**TASK DIRECTIONS**.
Look below for the line containing "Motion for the"; write out that line and each one after it to the end, exactly, and nothing else.

**DATA SHOWN**.
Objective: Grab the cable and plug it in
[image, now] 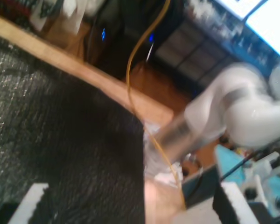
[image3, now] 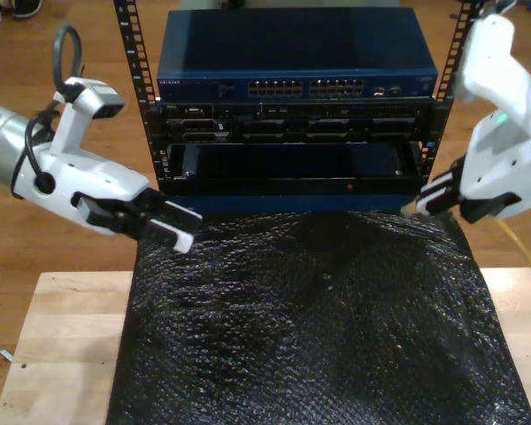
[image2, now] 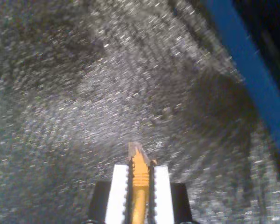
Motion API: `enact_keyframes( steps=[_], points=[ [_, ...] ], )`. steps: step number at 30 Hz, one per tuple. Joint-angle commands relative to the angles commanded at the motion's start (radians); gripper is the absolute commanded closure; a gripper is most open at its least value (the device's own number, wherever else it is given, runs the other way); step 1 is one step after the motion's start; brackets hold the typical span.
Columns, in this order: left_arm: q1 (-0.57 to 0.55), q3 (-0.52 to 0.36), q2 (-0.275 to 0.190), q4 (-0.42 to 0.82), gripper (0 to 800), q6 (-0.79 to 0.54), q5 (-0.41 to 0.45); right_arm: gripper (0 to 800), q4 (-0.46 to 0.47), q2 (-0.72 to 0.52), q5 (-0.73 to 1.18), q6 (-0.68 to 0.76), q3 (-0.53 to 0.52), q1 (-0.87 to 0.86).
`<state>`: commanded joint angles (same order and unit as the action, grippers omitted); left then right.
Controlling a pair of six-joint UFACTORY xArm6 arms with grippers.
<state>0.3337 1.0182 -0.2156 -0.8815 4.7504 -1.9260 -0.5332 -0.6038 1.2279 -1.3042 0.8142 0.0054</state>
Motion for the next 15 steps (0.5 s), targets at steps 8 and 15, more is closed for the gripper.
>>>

**PROBLEM SOLUTION**.
Motion for the next 15 steps (0.5 s), targets at steps 8 and 15, more is closed for the gripper.
>>>

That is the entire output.